# PROBLEM STATEMENT
Return exactly the span of lines in the following data that opens with the line containing "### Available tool" and closes with the line containing "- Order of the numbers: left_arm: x". Include nothing else.

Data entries
----------------------------------------

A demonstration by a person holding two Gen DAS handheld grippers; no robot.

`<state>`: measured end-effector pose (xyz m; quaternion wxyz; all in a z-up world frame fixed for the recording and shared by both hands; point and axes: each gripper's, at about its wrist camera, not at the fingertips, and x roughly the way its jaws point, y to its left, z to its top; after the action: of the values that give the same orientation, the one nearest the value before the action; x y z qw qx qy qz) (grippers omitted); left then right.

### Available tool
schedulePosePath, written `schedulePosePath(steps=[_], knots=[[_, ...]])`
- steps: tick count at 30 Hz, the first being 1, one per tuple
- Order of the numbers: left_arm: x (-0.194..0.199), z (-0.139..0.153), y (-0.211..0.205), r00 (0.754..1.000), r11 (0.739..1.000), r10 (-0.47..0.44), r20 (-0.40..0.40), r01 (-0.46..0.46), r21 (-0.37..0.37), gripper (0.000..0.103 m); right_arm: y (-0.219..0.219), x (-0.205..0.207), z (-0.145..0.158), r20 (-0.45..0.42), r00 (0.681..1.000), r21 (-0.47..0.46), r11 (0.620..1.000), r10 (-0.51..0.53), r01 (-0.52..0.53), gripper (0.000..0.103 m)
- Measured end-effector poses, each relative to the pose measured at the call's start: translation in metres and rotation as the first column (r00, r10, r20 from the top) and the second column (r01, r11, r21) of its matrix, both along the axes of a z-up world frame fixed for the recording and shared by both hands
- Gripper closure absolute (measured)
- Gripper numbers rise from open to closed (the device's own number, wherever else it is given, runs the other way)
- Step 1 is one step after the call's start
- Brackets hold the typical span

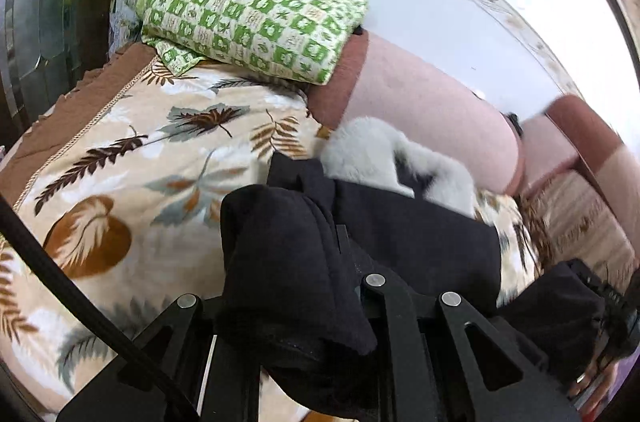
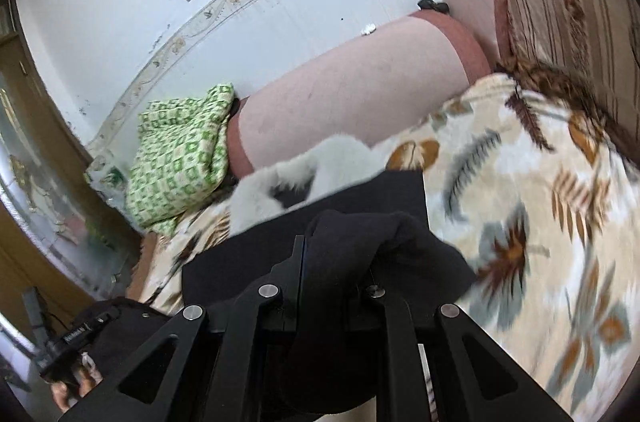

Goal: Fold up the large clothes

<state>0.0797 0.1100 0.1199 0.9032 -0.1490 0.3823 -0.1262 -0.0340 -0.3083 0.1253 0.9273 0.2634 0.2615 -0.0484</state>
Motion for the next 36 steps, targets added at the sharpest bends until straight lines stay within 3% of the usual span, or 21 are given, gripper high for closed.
schedulePosePath(steps=[3, 7, 13, 18, 21, 24, 27, 29, 31, 34, 35, 36], knots=[[0.046, -0.003, -0.002, 0.998, 1.0, 0.025, -0.05, -0.026, -0.012, 0.089, -0.007, 0.038, 0.003, -0.024, 0.999, -0.034, 0.999, -0.028, 0.028, 0.09], [0.111, -0.016, -0.018, 0.991, 0.998, 0.054, -0.125, -0.051, 0.029, 0.089, -0.023, 0.091, -0.006, -0.083, 0.994, -0.073, 0.995, -0.07, 0.064, 0.09], [0.182, -0.057, -0.051, 0.974, 0.992, 0.087, -0.211, -0.066, 0.104, 0.088, -0.04, 0.169, -0.051, -0.214, 0.967, -0.125, 0.986, -0.137, 0.112, 0.09], [0.214, -0.09, -0.065, 0.962, 0.991, 0.106, -0.252, -0.082, 0.107, 0.083, -0.051, 0.202, -0.091, -0.266, 0.951, -0.116, 0.984, -0.16, 0.133, 0.09], [0.226, -0.103, -0.065, 0.956, 0.995, 0.093, -0.28, -0.08, 0.056, 0.077, -0.061, 0.214, -0.114, -0.295, 0.94, -0.087, 0.985, -0.168, 0.149, 0.09], [0.228, -0.101, -0.054, 0.955, 0.995, 0.046, -0.294, -0.071, -0.072, 0.061, -0.073, 0.22, -0.131, -0.322, 0.93, -0.007, 0.983, -0.177, 0.185, 0.089], [0.215, -0.081, -0.044, 0.968, 0.99, 0.026, -0.25, -0.059, -0.124, 0.047, -0.082, 0.221, -0.138, -0.329, 0.932, 0.079, 0.979, -0.153, 0.189, 0.086], [0.193, -0.052, -0.035, 0.987, 0.993, 0.056, -0.149, -0.07, -0.094, 0.033, -0.082, 0.215, -0.129, -0.313, 0.94, 0.087, 0.982, -0.135, 0.17, 0.083], [0.168, -0.025, -0.027, 0.995, 0.995, 0.09, -0.05, -0.092, -0.034, 0.03, -0.08, 0.208, -0.115, -0.294, 0.948, 0.068, 0.987, -0.12, 0.146, 0.077], [0.13, 0.006, -0.019, 0.991, 0.989, 0.127, 0.045, -0.13, 0.07, 0.029, -0.078, 0.187, -0.082, -0.24, 0.96, 0.011, 0.988, -0.147, 0.154, 0.052], [0.111, 0.015, -0.014, 0.988, 0.984, 0.138, 0.075, -0.145, 0.099, 0.029, -0.078, 0.178, -0.07, -0.213, 0.961, -0.026, 0.984, -0.178, 0.177, 0.034], [0.099, 0.019, -0.009, 0.985, 0.982, 0.147, 0.087, -0.156, 0.107, 0.028, -0.078, 0.171, -0.061, -0.19, 0.96, -0.063, 0.978, -0.207, 0.198, 0.026]])
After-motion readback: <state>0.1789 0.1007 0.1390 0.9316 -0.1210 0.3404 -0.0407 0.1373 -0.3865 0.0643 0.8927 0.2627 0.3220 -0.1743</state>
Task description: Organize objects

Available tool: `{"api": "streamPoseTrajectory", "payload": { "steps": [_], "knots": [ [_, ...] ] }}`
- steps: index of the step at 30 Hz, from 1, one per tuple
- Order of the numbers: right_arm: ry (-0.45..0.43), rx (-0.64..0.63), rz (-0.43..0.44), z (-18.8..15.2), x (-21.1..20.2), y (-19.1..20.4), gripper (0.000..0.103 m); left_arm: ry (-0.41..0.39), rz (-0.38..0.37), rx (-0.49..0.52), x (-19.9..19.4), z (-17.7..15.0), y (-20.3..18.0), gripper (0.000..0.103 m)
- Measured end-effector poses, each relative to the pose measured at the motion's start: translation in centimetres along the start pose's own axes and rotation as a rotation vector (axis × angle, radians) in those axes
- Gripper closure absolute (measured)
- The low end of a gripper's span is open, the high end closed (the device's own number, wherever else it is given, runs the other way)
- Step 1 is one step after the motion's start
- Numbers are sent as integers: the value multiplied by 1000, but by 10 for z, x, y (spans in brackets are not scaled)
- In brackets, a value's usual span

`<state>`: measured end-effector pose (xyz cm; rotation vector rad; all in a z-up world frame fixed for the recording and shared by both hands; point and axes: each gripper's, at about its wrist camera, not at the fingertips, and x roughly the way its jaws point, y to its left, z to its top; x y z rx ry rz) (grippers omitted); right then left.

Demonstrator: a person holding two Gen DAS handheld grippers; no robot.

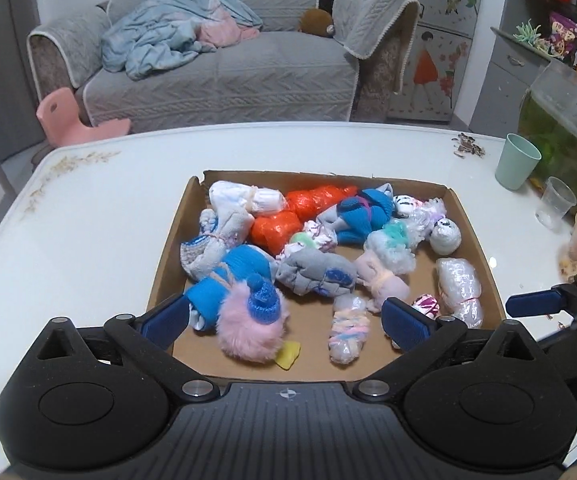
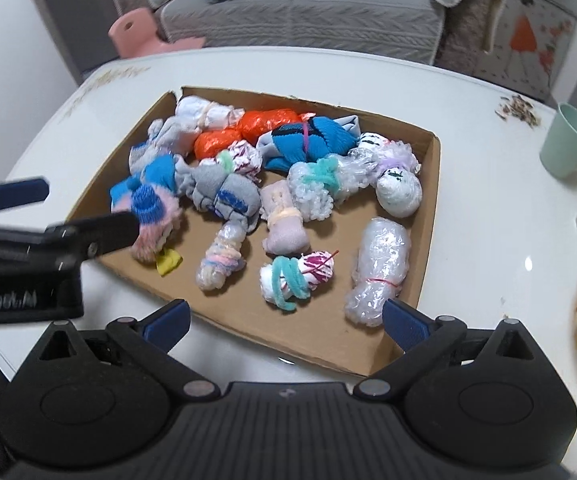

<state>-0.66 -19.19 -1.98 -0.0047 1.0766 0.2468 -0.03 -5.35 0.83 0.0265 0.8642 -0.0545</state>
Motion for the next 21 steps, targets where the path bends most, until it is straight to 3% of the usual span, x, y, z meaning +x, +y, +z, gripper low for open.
{"api": "streamPoseTrajectory", "payload": {
  "steps": [21],
  "knots": [
    [1,54,-28,7,11,0,1,-23,9,-3,-2,-3,15,0]
  ]
}}
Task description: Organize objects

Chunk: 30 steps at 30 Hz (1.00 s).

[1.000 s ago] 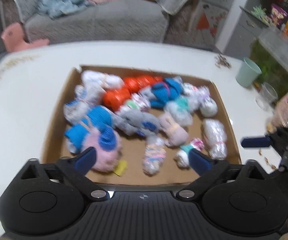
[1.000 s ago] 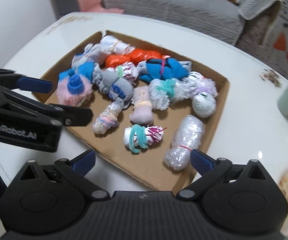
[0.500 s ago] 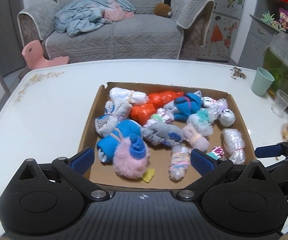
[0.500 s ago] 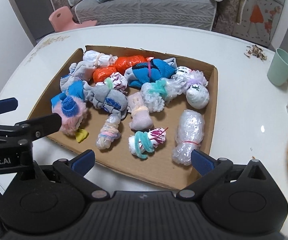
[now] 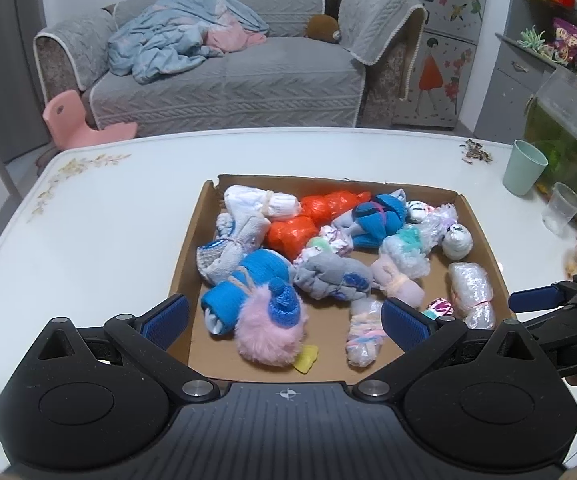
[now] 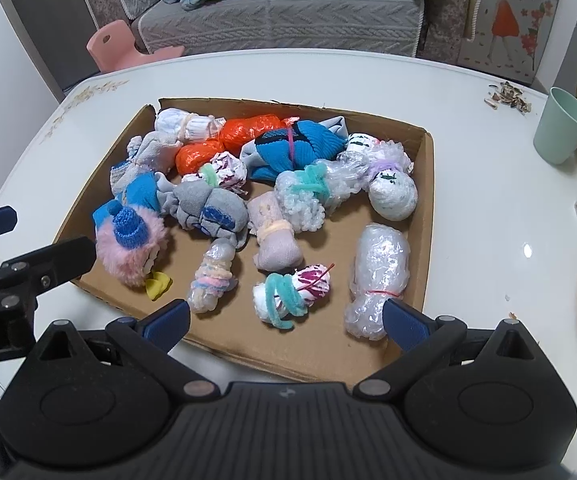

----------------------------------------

# YOUR SOLUTION
### Available tool
schedulePosePath, written `schedulePosePath(steps=[_], knots=[[_, ...]])`
- steps: tick count at 30 Hz, the first being 1, one per tuple
- Order of the numbers: left_arm: x (-0.194..0.199), z (-0.139..0.153), y (-0.211..0.205), r00 (0.754..1.000), r11 (0.739..1.000), r10 (-0.47..0.44), r20 (-0.40..0.40), r01 (-0.46..0.46), r21 (-0.37..0.37), gripper (0.000..0.103 m); right_arm: y (-0.219..0.219), x (-0.205..0.207), z (-0.145..0.158), r20 (-0.45..0.42), r00 (0.681..1.000), r21 (-0.47..0.46), r11 (0.620..1.000), r10 (-0.51..0.53), r01 (-0.52..0.53), gripper (0.000..0.103 m)

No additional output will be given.